#### Task description
Return every line from the records below in which the word "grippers" is found.

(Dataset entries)
»»
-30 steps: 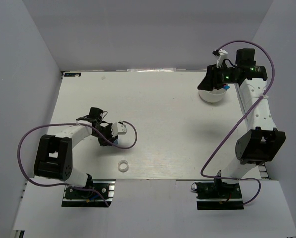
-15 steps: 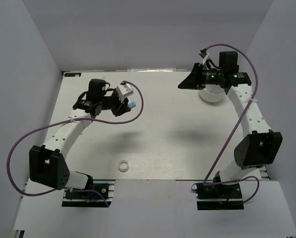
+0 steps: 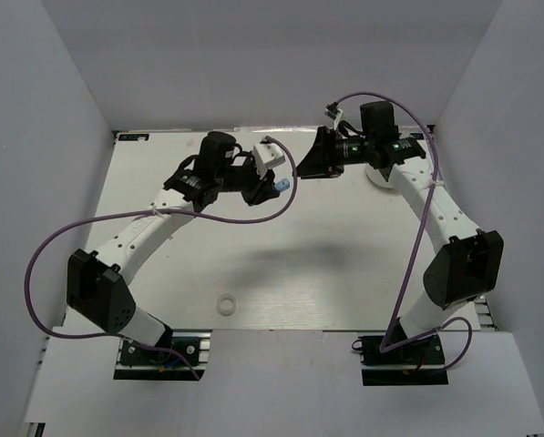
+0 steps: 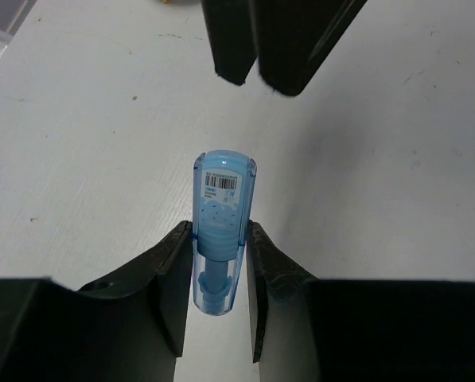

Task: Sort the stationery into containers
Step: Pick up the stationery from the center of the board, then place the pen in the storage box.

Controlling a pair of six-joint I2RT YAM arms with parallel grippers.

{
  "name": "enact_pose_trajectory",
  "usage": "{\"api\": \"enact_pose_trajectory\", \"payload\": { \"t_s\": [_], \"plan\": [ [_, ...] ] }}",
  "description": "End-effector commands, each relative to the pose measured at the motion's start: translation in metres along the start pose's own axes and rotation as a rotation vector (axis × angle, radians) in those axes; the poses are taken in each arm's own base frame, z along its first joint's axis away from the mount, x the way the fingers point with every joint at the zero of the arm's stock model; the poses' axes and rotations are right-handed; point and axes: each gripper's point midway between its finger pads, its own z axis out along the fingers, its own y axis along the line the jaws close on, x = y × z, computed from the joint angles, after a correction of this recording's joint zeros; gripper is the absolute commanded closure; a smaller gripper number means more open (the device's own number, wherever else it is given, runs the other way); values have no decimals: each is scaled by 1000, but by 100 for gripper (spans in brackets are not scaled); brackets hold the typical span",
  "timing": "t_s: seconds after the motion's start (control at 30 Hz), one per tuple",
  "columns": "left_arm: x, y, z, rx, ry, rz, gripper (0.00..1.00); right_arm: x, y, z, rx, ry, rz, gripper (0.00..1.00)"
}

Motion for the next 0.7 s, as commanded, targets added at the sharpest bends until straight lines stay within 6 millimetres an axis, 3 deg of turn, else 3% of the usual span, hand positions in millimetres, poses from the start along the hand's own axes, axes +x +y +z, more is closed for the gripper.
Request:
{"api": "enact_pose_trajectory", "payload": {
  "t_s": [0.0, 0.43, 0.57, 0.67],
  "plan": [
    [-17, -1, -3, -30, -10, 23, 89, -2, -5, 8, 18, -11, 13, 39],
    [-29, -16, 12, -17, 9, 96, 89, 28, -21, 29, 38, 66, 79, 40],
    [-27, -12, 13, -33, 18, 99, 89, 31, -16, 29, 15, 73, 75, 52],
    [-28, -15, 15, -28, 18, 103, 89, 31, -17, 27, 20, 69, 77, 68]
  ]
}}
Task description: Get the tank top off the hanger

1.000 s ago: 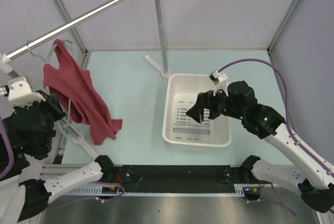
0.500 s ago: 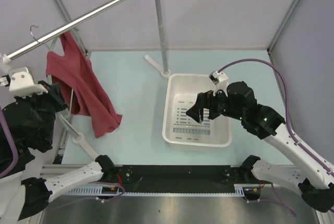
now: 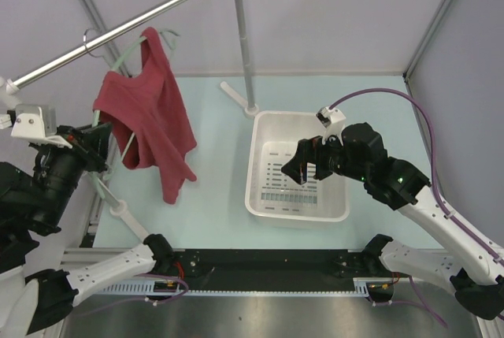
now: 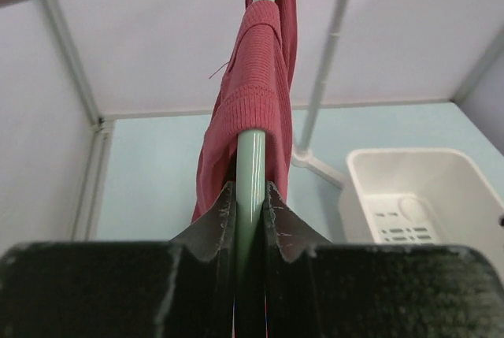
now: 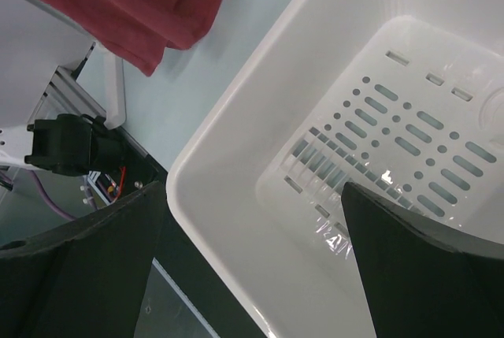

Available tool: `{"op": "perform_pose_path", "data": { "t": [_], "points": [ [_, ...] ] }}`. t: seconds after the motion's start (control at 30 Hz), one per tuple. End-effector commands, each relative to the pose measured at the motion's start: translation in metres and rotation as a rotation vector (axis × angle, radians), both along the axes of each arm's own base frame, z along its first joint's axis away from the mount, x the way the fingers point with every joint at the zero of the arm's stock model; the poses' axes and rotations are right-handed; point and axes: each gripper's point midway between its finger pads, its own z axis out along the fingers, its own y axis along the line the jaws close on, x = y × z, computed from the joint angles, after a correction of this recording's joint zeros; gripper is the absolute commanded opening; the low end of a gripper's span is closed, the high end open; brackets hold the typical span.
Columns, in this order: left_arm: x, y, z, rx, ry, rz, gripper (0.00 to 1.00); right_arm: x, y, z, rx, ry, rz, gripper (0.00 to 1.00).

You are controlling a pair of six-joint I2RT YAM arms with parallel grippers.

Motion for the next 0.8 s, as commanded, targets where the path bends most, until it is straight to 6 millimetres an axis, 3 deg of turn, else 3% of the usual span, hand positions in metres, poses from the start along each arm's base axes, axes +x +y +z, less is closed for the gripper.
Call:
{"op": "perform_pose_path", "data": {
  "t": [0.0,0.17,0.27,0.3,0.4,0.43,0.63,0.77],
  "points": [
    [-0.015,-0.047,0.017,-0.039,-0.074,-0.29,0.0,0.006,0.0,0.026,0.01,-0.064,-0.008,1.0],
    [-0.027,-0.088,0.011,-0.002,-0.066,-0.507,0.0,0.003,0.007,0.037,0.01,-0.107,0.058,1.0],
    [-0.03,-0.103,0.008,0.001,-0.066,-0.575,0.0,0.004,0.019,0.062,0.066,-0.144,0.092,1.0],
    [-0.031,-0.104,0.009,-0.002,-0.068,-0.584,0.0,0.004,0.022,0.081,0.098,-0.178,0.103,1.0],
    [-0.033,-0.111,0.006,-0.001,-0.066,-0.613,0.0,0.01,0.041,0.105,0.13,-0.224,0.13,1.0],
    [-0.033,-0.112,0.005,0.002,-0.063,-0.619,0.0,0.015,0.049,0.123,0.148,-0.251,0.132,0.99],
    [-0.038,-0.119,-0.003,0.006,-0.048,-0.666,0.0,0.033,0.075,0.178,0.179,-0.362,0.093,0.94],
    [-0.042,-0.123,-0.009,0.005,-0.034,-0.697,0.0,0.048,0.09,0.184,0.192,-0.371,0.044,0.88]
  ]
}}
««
#### Response area
Controlling a pair of six-joint I2RT YAM arms with parallel grippers.
You are controlling a pair of six-joint I2RT YAM arms with parallel grippers.

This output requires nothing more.